II sied bien à l'âme d'être ambitieuse, c'est sa gloire de n'être point satisfaite. Je ne connais rien qui dégrade davantage qu'une idée mesquine de la félicité.
Remonter ! c'est là toute la question. Au fond il n'y en a pas d'autre. C'est le problème de chaque vie, c'est celui de la société, c'est celui de l'humanité tout entière.
Quand un esprit supérieur s'essaie à remplir de petits devoirs, il y a dans ses efforts une sorte d'inhabileté naïve, qui fait songer à la gracieuse maladresse des enfants et qui émeut comme elle.
Se désabuser de soi-même, lorsqu'on est déjà désabusé de toutes choses, c'est le meilleur moyen de faire revivre en soi mille flammes qu'on croyait éteintes.
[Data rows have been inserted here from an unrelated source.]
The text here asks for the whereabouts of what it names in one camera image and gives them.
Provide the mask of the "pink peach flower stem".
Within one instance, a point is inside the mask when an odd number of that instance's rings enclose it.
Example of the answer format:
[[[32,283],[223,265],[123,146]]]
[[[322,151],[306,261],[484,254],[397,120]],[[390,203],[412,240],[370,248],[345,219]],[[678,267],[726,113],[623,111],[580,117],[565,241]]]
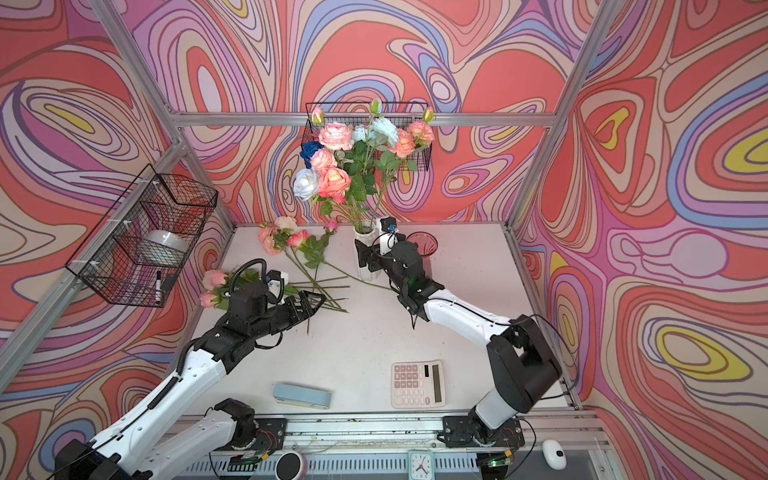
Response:
[[[427,107],[420,118],[398,130],[398,140],[390,151],[398,159],[400,169],[410,172],[429,170],[432,144],[436,137],[431,125],[434,118],[434,110]]]

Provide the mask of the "large pink peony stem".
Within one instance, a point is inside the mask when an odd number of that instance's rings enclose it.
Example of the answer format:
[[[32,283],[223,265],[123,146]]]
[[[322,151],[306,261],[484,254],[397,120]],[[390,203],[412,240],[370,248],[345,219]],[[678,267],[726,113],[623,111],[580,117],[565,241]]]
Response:
[[[311,124],[317,126],[316,142],[321,148],[310,157],[311,168],[323,176],[330,168],[338,166],[337,152],[346,152],[354,147],[353,129],[344,123],[326,122],[321,107],[314,107],[310,113]]]

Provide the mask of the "pink calculator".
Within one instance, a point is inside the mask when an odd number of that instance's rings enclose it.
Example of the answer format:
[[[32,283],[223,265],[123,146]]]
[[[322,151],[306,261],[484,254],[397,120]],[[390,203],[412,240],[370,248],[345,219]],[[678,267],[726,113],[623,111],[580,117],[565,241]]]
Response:
[[[395,409],[435,409],[446,404],[444,367],[440,360],[394,363],[391,404]]]

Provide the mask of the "light blue flower stem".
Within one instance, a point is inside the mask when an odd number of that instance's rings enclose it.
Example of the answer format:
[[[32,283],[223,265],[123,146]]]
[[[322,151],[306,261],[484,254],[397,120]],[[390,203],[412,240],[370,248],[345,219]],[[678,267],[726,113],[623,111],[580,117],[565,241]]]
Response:
[[[352,179],[347,198],[353,201],[360,216],[379,211],[399,170],[399,161],[390,151],[398,140],[398,128],[383,115],[381,100],[373,100],[369,112],[368,123],[353,129],[355,144],[346,165]]]

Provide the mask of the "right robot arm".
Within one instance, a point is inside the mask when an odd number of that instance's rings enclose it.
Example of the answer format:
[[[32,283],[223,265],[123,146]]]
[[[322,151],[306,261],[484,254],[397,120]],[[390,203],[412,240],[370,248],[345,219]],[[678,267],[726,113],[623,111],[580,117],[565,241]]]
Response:
[[[417,245],[403,235],[382,234],[372,245],[354,244],[358,266],[385,272],[413,319],[445,327],[488,355],[493,387],[462,418],[461,427],[439,436],[446,446],[492,444],[507,421],[530,412],[560,379],[557,356],[532,317],[511,319],[460,299],[427,275]]]

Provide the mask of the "round black speaker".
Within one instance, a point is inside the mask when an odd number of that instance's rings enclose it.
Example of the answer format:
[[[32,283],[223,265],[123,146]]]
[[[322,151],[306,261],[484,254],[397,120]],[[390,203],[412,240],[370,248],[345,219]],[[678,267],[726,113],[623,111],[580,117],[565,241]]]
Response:
[[[277,480],[302,480],[308,471],[306,457],[298,452],[291,451],[282,454],[275,467]]]

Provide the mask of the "pile of artificial flowers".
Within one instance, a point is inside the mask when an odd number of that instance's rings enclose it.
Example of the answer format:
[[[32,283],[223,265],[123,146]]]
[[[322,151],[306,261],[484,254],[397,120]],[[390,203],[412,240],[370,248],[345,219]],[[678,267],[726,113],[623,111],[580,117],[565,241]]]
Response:
[[[337,243],[338,233],[339,225],[334,221],[306,227],[290,217],[237,229],[224,260],[203,274],[200,305],[224,311],[230,306],[230,289],[264,280],[266,272],[274,269],[283,272],[285,295],[304,289],[321,293],[327,296],[326,310],[346,313],[347,299],[337,292],[352,284],[373,287],[375,283],[331,260],[330,248]]]

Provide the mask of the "small green clock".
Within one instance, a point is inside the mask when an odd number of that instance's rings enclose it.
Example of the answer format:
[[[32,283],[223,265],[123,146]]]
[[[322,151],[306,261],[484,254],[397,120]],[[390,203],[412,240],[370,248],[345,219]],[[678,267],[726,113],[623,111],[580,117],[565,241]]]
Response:
[[[408,453],[408,479],[434,480],[435,462],[431,451],[413,450]]]

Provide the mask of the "blue artificial rose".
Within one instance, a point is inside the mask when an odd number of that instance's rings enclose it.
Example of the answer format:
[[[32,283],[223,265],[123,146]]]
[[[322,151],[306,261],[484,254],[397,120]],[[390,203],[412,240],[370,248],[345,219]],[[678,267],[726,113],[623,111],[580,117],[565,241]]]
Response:
[[[320,150],[324,149],[324,146],[318,141],[309,141],[301,146],[299,156],[304,162],[307,169],[312,167],[311,159]]]

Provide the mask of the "white tape roll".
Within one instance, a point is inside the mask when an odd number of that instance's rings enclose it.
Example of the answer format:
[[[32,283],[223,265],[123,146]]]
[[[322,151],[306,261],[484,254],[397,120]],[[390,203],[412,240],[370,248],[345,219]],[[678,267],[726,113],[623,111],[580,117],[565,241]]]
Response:
[[[152,230],[140,244],[140,255],[149,264],[172,268],[182,262],[188,248],[189,244],[179,235],[167,230]]]

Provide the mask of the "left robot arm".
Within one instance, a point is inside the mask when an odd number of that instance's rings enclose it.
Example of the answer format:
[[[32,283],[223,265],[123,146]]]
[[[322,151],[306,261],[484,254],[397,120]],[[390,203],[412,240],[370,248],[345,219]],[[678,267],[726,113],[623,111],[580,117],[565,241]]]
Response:
[[[259,426],[253,409],[225,399],[202,421],[169,441],[163,435],[204,393],[255,350],[260,339],[284,332],[314,316],[326,302],[321,293],[289,295],[284,281],[232,287],[228,308],[214,326],[191,340],[175,369],[136,407],[92,439],[69,441],[55,456],[54,479],[173,478],[199,457],[226,447],[266,451],[279,442]]]

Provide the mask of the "coral pink rose stem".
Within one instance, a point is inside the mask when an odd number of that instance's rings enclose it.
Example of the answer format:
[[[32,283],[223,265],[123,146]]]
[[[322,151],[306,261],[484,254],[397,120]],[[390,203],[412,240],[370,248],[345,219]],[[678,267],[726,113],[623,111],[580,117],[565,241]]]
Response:
[[[331,218],[331,214],[336,212],[358,227],[361,225],[360,214],[353,207],[346,205],[351,184],[352,179],[345,170],[330,167],[320,177],[317,198],[321,215]]]

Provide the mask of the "white artificial rose stem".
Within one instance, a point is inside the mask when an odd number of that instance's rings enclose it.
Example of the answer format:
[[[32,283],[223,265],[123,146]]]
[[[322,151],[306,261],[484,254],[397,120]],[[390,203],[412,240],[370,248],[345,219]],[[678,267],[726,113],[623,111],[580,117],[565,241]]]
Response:
[[[297,198],[310,201],[318,189],[319,177],[313,169],[305,168],[297,173],[293,183],[293,193]]]

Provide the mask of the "purple glass vase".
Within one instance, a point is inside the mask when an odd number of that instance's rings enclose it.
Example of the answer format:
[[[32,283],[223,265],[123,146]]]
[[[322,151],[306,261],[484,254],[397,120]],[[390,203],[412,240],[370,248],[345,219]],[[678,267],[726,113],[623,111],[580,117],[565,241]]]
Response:
[[[439,246],[436,237],[426,231],[416,231],[408,234],[406,240],[417,246],[425,275],[432,277],[431,257],[437,252]]]

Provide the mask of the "white ribbed vase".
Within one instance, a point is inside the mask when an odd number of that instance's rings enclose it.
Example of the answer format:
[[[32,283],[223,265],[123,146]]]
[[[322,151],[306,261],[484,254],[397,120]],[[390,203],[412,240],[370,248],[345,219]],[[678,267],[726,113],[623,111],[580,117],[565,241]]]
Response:
[[[357,275],[362,281],[374,282],[380,271],[372,271],[374,256],[380,252],[379,236],[382,234],[379,219],[363,220],[361,230],[354,230]]]
Pour admirer les œuvres qui s'adressent à ce qu'il y a de plus élevé dans l'homme, il faut certaines dispositions qui tiennent d'assez près à la morale.
C'est le malheur de ceux qui forcent leur nature, ou qui l'étouffent, de ne plus comprendre chez les autres les sentiments naturels et spontanés.
Je suis étonnée de tout le courage qu'il faut pour être heureux. Pour transformer l'idéal en réalité, ce n'est pas trop de l'héroïsme de toute une vie.
II y a un abîme entre tout homme et son semblable qui ne se comble point avant que leurs regards ne se soient rencontrés dans le sein de Dieu. Alors l'abîme disparaît et l'amour des créatures, impuissant tant que rien ne les unissait, croît, grandit et prospère sous le souffle de l'amour divin.
II est des occasions où la plus grande preuve d'affection qu'on puisse donner, c'est justement de s'abstenir de tout témoignage, de traiter ceux qu'on aime comme soi-même, leur parler quand ils veulent parler, se taire quand ils veulent se taire.